Task statement
Only one span of the material below is wanted. Output it exactly, from the line with "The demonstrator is" through the line with "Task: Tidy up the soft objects", without any pictures.
---
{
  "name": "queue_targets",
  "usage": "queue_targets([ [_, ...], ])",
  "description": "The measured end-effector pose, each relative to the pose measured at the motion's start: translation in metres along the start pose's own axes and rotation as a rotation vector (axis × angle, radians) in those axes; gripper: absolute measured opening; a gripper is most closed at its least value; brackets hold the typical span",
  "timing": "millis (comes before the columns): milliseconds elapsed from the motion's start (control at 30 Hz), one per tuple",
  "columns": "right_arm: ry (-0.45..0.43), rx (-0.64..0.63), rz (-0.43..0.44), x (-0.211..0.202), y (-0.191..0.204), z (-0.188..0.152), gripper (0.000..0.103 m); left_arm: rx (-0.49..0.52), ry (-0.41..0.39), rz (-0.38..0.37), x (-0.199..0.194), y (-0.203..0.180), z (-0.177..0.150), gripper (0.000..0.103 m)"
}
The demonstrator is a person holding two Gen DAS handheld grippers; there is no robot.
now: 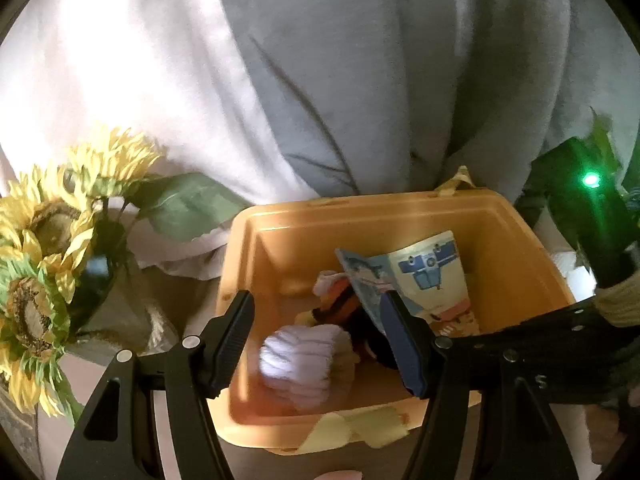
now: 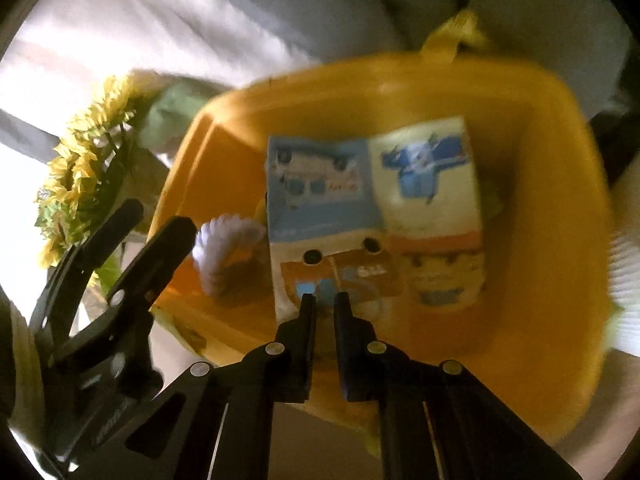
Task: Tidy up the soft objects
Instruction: 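Move both tools back toward the pink sponge and white tissue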
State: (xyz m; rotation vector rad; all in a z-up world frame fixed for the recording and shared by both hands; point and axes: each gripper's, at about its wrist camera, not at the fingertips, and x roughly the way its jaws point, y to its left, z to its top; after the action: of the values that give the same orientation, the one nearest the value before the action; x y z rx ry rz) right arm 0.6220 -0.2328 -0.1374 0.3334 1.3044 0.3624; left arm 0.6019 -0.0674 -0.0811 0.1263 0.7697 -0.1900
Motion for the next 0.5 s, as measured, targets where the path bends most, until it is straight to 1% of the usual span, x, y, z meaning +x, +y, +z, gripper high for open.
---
Result
The demonstrator is a person holding two Gen DAS handheld grippers; there is no robot.
now: 
now: 
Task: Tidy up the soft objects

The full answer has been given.